═══ GIVEN DATA ═══

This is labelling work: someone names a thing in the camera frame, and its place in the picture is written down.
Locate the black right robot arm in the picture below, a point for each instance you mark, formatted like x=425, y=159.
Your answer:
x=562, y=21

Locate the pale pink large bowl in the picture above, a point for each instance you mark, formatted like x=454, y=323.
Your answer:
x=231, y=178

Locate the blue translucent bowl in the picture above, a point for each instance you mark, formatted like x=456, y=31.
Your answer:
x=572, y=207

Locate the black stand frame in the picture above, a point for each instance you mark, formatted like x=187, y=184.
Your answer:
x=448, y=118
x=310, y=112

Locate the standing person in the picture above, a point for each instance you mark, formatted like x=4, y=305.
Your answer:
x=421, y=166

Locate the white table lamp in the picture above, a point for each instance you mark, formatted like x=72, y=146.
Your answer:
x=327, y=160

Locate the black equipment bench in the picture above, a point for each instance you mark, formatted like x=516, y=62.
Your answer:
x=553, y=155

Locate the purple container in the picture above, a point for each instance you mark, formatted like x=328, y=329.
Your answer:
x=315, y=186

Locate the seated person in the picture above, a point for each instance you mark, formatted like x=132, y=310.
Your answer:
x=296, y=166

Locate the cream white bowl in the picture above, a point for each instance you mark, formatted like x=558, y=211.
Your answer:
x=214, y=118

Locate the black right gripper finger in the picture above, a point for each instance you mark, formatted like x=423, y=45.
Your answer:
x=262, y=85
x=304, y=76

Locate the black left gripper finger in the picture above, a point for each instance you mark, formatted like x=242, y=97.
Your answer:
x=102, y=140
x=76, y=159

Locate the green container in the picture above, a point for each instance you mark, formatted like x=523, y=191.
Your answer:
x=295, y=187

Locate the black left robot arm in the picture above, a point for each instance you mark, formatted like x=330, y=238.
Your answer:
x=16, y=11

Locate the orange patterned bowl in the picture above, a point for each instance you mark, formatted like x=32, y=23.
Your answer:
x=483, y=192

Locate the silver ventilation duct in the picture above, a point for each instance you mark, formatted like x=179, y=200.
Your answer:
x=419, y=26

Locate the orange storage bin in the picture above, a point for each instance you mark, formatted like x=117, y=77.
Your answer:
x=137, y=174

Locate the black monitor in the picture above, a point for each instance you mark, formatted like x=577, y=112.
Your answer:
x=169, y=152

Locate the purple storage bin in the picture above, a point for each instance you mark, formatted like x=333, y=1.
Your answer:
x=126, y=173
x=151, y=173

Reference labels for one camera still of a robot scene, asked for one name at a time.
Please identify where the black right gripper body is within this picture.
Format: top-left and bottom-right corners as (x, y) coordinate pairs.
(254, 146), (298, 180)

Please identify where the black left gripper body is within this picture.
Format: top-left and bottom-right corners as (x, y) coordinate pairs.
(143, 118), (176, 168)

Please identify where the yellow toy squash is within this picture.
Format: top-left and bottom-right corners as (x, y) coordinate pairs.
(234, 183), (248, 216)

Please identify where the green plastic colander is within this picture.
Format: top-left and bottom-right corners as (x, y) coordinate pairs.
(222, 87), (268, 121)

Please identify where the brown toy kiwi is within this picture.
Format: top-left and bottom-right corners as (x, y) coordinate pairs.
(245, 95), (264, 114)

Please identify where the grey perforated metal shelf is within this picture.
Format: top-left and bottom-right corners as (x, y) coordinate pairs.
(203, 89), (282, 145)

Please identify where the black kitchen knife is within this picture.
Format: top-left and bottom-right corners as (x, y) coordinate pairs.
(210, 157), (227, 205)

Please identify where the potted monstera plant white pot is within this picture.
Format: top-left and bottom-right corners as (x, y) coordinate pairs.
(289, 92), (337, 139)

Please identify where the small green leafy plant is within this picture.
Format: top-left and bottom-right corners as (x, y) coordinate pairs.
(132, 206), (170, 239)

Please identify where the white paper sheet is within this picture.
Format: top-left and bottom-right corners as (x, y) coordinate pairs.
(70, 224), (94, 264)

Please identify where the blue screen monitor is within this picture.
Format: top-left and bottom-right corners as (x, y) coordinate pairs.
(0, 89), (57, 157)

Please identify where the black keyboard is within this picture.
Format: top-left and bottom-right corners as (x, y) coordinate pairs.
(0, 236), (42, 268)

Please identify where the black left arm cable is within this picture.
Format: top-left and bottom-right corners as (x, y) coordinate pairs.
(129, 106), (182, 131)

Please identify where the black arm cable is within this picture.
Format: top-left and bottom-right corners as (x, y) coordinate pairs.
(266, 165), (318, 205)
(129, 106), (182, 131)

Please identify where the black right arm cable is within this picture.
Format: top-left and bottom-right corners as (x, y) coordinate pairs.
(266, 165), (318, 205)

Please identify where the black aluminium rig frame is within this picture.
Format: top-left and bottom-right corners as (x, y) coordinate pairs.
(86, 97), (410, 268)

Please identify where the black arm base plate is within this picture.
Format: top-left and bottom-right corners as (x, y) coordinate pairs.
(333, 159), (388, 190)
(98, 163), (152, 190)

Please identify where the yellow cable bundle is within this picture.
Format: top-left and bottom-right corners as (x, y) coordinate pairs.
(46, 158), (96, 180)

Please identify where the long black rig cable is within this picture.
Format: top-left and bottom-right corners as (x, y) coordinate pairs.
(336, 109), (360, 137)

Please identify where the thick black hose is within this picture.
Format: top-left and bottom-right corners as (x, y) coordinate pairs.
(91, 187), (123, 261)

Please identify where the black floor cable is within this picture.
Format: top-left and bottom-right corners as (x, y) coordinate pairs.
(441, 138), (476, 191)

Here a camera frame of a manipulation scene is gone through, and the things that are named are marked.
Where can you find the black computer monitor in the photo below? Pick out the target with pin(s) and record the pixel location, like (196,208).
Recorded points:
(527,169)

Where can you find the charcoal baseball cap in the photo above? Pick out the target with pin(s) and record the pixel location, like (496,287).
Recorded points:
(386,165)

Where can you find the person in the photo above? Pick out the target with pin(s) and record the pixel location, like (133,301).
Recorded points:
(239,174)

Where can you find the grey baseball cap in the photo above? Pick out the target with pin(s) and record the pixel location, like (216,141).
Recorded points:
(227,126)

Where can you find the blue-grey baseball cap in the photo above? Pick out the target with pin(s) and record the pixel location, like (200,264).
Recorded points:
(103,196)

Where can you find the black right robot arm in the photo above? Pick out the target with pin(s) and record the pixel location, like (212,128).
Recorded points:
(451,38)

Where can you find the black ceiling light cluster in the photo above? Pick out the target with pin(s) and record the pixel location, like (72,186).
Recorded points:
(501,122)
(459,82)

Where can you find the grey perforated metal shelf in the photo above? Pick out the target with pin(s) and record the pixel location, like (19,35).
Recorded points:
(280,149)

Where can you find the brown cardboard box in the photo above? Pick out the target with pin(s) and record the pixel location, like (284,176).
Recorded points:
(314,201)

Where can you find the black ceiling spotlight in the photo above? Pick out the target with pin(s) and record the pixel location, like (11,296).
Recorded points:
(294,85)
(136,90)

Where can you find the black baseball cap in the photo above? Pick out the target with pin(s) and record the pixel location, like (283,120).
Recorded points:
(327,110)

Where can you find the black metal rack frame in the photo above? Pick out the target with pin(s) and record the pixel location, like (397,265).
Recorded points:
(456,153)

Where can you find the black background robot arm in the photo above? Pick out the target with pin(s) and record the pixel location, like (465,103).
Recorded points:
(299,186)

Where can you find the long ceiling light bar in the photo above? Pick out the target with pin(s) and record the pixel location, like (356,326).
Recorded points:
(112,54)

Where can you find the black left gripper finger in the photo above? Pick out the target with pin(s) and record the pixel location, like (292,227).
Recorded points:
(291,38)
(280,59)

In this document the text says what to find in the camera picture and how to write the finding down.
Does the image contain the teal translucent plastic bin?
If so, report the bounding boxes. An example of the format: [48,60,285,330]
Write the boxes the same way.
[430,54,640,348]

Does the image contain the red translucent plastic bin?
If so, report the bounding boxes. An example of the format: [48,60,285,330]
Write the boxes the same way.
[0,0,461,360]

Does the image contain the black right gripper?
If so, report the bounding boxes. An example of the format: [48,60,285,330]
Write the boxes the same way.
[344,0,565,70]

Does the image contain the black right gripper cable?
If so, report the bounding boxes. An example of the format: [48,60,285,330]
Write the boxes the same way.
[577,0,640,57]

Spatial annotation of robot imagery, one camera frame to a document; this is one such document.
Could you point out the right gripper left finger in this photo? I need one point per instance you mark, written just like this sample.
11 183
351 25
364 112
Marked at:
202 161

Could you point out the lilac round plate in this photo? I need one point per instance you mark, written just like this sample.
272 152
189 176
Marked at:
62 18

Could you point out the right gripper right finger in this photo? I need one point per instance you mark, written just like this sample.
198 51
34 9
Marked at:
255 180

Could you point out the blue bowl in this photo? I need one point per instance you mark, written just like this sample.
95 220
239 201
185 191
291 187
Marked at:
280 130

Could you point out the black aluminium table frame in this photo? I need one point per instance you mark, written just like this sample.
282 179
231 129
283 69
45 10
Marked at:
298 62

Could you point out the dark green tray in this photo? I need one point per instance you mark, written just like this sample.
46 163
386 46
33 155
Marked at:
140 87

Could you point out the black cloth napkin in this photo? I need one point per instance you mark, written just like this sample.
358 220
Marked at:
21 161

═══

Using the records above, list each line that includes "white".

Locate the white table lamp in the picture above, a point for each instance you mark, formatted like x=72, y=146.
Locate the cream white bowl in the picture above, a point for each instance you mark, formatted like x=558, y=211.
Please identify where the potted monstera plant white pot is within this picture.
Please identify where the white paper sheet is within this picture.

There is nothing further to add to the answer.